▶ **Task statement**: Reproduce all entries verbatim, with nothing added or dropped.

▶ **Records for the exercise**:

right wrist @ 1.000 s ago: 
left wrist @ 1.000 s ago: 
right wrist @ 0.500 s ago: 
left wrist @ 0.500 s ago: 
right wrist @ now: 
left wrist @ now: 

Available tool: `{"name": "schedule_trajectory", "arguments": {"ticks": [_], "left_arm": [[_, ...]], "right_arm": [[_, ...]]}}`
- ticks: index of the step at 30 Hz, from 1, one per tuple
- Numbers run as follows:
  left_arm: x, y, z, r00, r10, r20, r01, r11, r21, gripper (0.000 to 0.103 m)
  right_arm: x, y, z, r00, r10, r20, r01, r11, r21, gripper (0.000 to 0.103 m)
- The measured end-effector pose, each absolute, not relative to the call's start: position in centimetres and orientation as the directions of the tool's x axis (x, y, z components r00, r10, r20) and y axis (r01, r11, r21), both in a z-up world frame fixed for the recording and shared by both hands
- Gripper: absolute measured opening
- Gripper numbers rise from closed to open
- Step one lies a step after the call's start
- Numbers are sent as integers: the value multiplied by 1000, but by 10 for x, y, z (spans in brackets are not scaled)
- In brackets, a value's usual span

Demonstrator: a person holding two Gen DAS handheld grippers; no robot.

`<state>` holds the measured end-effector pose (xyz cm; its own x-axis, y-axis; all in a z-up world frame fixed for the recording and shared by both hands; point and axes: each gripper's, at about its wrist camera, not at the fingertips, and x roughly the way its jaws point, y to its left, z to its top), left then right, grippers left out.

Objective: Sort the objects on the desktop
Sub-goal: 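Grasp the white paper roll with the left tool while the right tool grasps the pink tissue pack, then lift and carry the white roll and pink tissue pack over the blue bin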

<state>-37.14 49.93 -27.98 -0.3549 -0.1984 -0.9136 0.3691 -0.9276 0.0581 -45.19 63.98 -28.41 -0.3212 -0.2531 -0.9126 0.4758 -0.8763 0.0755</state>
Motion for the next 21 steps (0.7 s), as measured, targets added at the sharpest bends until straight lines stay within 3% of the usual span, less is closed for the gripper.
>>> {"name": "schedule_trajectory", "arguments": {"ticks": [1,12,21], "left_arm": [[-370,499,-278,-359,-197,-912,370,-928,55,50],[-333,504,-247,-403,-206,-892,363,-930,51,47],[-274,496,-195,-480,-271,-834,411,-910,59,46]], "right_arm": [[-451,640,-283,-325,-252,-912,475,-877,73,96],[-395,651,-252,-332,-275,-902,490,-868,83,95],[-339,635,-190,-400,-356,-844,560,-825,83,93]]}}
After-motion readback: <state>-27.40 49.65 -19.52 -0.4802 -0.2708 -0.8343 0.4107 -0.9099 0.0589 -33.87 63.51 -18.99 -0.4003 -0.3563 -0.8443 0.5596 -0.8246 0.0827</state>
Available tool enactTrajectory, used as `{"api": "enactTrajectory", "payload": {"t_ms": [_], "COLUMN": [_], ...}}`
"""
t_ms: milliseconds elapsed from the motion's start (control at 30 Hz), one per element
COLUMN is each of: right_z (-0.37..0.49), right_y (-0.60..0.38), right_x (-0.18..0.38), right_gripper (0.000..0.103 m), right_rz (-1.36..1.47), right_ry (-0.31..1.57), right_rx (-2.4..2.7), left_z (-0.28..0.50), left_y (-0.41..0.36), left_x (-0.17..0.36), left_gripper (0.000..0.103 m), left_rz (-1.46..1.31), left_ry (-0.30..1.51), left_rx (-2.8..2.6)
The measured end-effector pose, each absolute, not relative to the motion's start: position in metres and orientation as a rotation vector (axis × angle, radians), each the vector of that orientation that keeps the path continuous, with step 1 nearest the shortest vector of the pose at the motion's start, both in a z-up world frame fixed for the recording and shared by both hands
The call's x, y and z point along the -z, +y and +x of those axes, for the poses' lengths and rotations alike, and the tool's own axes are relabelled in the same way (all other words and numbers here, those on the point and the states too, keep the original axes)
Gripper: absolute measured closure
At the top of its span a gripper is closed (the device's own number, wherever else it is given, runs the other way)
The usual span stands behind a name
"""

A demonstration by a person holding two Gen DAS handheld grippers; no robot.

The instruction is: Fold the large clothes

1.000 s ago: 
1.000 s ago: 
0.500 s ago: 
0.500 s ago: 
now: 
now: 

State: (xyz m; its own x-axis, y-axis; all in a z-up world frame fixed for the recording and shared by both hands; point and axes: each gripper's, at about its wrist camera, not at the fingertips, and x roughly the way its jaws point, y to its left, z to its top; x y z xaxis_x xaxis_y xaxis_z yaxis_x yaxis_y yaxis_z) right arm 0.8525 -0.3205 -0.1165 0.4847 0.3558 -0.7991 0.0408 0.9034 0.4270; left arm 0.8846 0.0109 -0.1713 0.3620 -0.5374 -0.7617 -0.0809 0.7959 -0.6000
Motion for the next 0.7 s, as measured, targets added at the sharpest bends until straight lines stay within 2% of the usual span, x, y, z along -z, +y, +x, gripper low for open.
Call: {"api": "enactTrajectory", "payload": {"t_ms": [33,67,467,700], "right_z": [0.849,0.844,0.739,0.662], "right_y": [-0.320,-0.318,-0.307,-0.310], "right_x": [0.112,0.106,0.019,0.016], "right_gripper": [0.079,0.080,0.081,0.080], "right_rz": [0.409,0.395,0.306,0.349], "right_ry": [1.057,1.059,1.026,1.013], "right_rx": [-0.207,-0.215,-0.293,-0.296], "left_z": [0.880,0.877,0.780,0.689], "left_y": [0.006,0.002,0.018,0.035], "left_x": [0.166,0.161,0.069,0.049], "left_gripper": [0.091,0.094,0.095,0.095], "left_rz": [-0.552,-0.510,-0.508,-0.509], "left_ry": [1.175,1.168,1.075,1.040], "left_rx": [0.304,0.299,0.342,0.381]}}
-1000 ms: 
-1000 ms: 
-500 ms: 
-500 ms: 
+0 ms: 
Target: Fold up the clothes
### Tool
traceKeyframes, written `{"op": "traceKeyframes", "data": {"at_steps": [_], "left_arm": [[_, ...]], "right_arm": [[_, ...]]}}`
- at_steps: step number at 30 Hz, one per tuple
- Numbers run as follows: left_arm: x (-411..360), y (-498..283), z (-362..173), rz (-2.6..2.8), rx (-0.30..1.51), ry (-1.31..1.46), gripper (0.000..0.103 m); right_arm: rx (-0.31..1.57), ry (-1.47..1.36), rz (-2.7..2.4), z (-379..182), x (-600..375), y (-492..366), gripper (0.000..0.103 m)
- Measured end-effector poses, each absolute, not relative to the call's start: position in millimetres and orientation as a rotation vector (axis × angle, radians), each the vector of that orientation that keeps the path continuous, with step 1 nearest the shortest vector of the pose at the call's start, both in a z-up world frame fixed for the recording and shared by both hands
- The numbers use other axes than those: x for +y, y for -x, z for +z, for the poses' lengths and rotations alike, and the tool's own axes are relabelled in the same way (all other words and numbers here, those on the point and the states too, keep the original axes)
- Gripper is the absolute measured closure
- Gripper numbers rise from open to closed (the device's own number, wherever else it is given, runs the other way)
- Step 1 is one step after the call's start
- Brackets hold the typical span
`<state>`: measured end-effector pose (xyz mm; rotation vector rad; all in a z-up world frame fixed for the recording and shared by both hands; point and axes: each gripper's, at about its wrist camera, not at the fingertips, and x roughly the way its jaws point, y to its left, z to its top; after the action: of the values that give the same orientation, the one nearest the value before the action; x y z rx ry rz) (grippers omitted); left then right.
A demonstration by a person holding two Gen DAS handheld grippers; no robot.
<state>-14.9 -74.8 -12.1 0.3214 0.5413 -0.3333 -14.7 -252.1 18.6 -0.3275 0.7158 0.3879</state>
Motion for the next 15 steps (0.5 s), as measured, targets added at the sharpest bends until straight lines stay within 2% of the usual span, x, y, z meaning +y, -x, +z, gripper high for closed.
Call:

▶ **Response to the task**:
right wrist @ 1.000 s ago: 
left wrist @ 1.000 s ago: 
right wrist @ 0.500 s ago: 
left wrist @ 0.500 s ago: 
right wrist @ now: 
left wrist @ now: 

Available tool: `{"name": "schedule_trajectory", "arguments": {"ticks": [_], "left_arm": [[_, ...]], "right_arm": [[_, ...]]}}`
- ticks: index of the step at 30 Hz, from 1, one per tuple
- Numbers run as follows:
  left_arm: x, y, z, r00, r10, r20, r01, r11, r21, gripper (0.000 to 0.103 m)
  right_arm: x, y, z, r00, r10, r20, r01, r11, r21, gripper (0.000 to 0.103 m)
- The measured end-effector pose, each absolute, not relative to the call's start: position in centimetres and orientation as the directions of the tool's x axis (x, y, z components r00, r10, r20) and y axis (r01, r11, r21), both in a z-up world frame fixed for the recording and shared by both hands
- Gripper: absolute measured opening
- Gripper numbers rise from closed to open
- Step one lies a step after the call's start
- Numbers are sent as integers: the value multiplied by 1000, but by 10 for x, y, z (spans in brackets are not scaled)
- In brackets, a value's usual span

Demonstrator: a person holding two Gen DAS handheld grippers; no robot.

`<state>` holds the measured end-effector pose (xyz cm; its own x-axis, y-axis; all in a z-up world frame fixed for the recording and shared by both hands; point and axes: each gripper's, at about its wrist camera, not at the fingertips, and x roughly the way its jaws point, y to its left, z to its top), left then right, grippers left out.

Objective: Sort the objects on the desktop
Sub-goal: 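Grasp the white paper roll with the left tool while the right tool grasps the pink tissue pack, then lift and carry the white roll and pink tissue pack over the blue bin
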
<state>-37.14 49.93 -27.98 -0.3549 -0.1984 -0.9136 0.3691 -0.9276 0.0581 -45.19 63.98 -28.41 -0.3212 -0.2531 -0.9126 0.4758 -0.8763 0.0755</state>
Motion for the next 21 steps (0.7 s), as measured, targets added at the sharpest bends until straight lines stay within 3% of the usual span, less is closed for the gripper.
>>> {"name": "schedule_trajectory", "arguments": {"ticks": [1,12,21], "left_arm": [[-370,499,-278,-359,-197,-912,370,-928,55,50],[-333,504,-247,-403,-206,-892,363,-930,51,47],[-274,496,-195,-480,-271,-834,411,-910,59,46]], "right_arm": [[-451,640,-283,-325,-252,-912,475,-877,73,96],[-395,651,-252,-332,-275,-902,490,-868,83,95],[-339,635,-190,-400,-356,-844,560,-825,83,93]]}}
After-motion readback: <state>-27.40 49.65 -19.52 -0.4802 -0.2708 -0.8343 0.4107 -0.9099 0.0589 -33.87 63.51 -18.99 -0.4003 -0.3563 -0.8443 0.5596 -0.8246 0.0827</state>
Available tool enactTrajectory, used as `{"api": "enactTrajectory", "payload": {"t_ms": [_], "COLUMN": [_], ...}}`
"""
t_ms: milliseconds elapsed from the motion's start (control at 30 Hz), one per element
COLUMN is each of: right_z (-0.37..0.49), right_y (-0.60..0.38), right_x (-0.18..0.38), right_gripper (0.000..0.103 m), right_rz (-1.36..1.47), right_ry (-0.31..1.57), right_rx (-2.4..2.7), left_z (-0.28..0.50), left_y (-0.41..0.36), left_x (-0.17..0.36), left_gripper (0.000..0.103 m), left_rz (-1.46..1.31), left_ry (-0.30..1.51), left_rx (-2.8..2.6)
The measured end-effector pose, each absolute, not relative to the motion's start: position in metres and orientation as a rotation vector (axis × angle, radians), each the vector of that orientation that keeps the path continuous, with step 1 nearest the shortest vector of the pose at the motion's start, both in a z-up world frame fixed for the recording and shared by both hands
The call's x, y and z point along the -z, +y and +x of those axes, for the poses' lengths and rotations alike, and the tool's own axes are relabelled in the same way (all other words and numbers here, those on the point and the states too, keep the original axes)
Gripper: absolute measured closure
At the top of its span a gripper is closed (the device's own number, wherever else it is given, runs the other way)
The usual span stands behind a name
"""

A demonstration by a person holding two Gen DAS handheld grippers; no robot.

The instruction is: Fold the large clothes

1.000 s ago: 
1.000 s ago: 
0.500 s ago: 
0.500 s ago: 
now: 
now: 

State: (xyz m; its own x-axis, y-axis; all in a z-up world frame fixed for the recording and shared by both hands; point and axes: each gripper's, at about its wrist camera, not at the fingertips, and x roughly the way its jaws point, y to its left, z to its top; x y z xaxis_x xaxis_y xaxis_z yaxis_x yaxis_y yaxis_z) right arm 0.8525 -0.3205 -0.1165 0.4847 0.3558 -0.7991 0.0408 0.9034 0.4270; left arm 0.8846 0.0109 -0.1713 0.3620 -0.5374 -0.7617 -0.0809 0.7959 -0.6000
Motion for the next 0.7 s, as measured, targets added at the sharpest bends until straight lines stay within 2% of the usual span, x, y, z along -z, +y, +x, gripper low for open.
Call: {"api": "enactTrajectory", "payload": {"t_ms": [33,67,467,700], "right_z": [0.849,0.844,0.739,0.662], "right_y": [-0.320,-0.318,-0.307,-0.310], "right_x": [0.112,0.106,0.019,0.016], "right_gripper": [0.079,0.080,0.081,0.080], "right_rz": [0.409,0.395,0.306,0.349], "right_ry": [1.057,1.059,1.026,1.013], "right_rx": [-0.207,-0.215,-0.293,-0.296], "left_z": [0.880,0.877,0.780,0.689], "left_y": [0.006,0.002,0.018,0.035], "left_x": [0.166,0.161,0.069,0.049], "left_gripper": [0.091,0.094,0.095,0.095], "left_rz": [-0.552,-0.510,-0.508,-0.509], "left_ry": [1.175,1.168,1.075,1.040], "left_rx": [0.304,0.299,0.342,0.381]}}
-1000 ms: 
-1000 ms: 
-500 ms: 
-500 ms: 
+0 ms: 
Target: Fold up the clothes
### Tool
traceKeyframes, written `{"op": "traceKeyframes", "data": {"at_steps": [_], "left_arm": [[_, ...]], "right_arm": [[_, ...]]}}`
- at_steps: step number at 30 Hz, one per tuple
- Numbers run as follows: left_arm: x (-411..360), y (-498..283), z (-362..173), rz (-2.6..2.8), rx (-0.30..1.51), ry (-1.31..1.46), gripper (0.000..0.103 m); right_arm: rx (-0.31..1.57), ry (-1.47..1.36), rz (-2.7..2.4), z (-379..182), x (-600..375), y (-492..366), gripper (0.000..0.103 m)
- Measured end-effector poses, each absolute, not relative to the call's start: position in millimetres and orientation as a rotation vector (axis × angle, radians), each the vector of that orientation that keeps the path continuous, with step 1 nearest the shortest vector of the pose at the call's start, both in a z-up world frame fixed for the recording and shared by both hands
- The numbers use other axes than those: x for +y, y for -x, z for +z, for the poses' lengths and rotations alike, and the tool's own axes are relabelled in the same way (all other words and numbers here, those on the point and the states too, keep the original axes)
- Gripper is the absolute measured closure
- Gripper numbers rise from open to closed (the device's own number, wherever else it is given, runs the other way)
- Step 1 is one step after the call's start
- Brackets hold the typical span
`<state>`: measured end-effector pose (xyz mm; rotation vector rad; all in a z-up world frame fixed for the recording and shared by both hands; point and axes: each gripper's, at about its wrist camera, not at the fingertips, and x roughly the way its jaws point, y to its left, z to its top; after the action: of the values that give the same orientation, the one nearest the value before the action; x y z rx ry rz) (grippers omitted); left then right.
A demonstration by a person holding two Gen DAS handheld grippers; no robot.
<state>-14.9 -74.8 -12.1 0.3214 0.5413 -0.3333 -14.7 -252.1 18.6 -0.3275 0.7158 0.3879</state>
Motion for the next 15 steps (0.5 s), as measured, targets added at the sharpest bends until straight lines stay within 2% of the usual span, x, y, z meaning +y, -x, +z, gripper high for closed.
Call:

That covers the exercise completely.